Bu eserlerde genelde insan hep ön planda olur. Olayları ve durumları aktaran bir anlatıcı vardır. Hikayelerde tüm olaylar belirli bir zaman aralığında ve belirli bir mekanda gerçekleşmektedir. Günümüzdeki hikaye türleri oldukça kısa bir şekilde yazılmış olsa da anlatım bakımından oldukça yoğun eserlerdir.
Hikayeler pek çok konu üzerine yazılabilir. Tüm hikayelerin bir ana fikri bulunur ve okuyuculara bir şeyler anlatır. Hayatın içinden olmaları sebebi ile bu tür okuyucular tarafından çok sevilmektedir.
Deniz Yıldızının Hikayesi
Bir adam sabaha karşı okyanus kenarında yürüyormuş. Birden binlerce deniz yıldızının karaya vurduğunu görmüş. Daha da yaklaştığı zaman bir çocuk fark etmiş. Çocuk deniz yıldızlarını tek tek alarak denize geri götürüyormuş.
Adam çocuğa yaklaşarak sormuş:
-Bu deniz yıldızlarını neden denize geri atıyorsun?
Çocuk cevap vermiş:
-Güneş yükseliyor. Birazdan sular çekilecek ve bu deniz yıldızları susuzluktan ölecekler.
Adam bu duruma şaşırmış:
-Sahil çok uzun ve çok fazla deniz yıldızı var. Hepsini kurtaramazsın. Ne fark eder ki?

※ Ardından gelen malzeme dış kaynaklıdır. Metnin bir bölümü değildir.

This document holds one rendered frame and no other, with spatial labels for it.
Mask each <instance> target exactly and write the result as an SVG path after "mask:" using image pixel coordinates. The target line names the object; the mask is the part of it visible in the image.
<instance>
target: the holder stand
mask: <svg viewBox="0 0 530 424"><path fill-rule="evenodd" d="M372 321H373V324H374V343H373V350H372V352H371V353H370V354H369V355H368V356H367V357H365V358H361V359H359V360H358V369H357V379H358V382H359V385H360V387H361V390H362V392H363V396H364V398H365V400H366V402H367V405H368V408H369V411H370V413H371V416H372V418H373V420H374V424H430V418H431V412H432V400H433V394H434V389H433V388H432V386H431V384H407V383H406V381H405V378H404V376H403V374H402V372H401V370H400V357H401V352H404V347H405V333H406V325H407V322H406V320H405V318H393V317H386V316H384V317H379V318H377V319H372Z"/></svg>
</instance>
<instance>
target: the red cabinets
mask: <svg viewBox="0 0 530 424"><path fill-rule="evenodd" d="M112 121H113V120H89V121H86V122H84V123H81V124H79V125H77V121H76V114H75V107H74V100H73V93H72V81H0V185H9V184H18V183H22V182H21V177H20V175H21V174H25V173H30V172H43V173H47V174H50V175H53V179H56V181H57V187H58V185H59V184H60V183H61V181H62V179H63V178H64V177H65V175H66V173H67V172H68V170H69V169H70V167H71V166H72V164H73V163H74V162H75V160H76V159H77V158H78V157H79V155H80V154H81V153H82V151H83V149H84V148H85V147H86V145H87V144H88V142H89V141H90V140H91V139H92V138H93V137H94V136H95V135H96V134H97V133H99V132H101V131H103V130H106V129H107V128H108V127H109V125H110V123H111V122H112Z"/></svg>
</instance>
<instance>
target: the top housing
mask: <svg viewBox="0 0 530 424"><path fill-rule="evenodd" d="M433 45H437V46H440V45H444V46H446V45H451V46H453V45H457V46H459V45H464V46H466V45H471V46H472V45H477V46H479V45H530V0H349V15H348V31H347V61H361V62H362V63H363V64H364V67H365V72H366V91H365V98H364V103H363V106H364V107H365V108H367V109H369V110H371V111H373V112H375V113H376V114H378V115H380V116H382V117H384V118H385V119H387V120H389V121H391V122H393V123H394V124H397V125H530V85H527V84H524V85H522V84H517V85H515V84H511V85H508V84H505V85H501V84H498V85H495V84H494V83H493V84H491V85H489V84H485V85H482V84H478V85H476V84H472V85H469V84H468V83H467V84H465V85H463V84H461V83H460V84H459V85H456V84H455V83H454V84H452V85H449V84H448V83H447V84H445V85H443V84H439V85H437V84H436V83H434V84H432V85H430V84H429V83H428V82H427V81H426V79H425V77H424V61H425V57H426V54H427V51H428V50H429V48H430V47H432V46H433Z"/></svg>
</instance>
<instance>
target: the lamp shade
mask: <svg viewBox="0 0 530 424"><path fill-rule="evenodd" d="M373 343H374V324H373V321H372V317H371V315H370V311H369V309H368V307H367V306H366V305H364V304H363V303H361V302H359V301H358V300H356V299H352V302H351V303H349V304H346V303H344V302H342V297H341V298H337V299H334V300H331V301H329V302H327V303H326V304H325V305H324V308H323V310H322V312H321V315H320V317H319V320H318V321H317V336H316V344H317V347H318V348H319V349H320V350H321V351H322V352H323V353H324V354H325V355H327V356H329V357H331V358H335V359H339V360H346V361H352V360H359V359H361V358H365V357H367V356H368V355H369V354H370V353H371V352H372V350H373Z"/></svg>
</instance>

Çocuk adamı dinlemiş. Daha sonra sahilden bir deniz yıldızı daha alarak denize bırakmış. Sonra adama dönerek:
-Bak görüyor musun bu deniz yıldızı için fark etti demiş.
Akrep Hikayesi
Hintli bir adam suyun içinde zar zor ilerlemeye çalışıyormuş. Bu sırada yanına bir Akrep yanaşmış. Adam akrebi kurtarmak istemiş ve parmağını ona doğru uzatmış. Fakat akrep adamın bu hamlesinden sonra adamı sokmuş. Hintli adam bu duruma çok şaşırmış fakat yine de tekrardan parmağını akrebe doğru uzatmış. Akrep tekrar adamın parmağını sokmuş.
Bu olayı gören başka bir adam kendisini sürekli sokan bu akrebi kurtarmaktan vazgeçmesi gerektiğini söylemiş. Hintli adam buna şu şekilde cevap vermiş:
-Akreplerin doğasında sokmak vardır. Fakat ben insanım. İnsanın doğasında ise sevmek vardır. Akrebin doğasında sokmak var diye kendi doğamda olan sevmekten mi vazgeçeyim?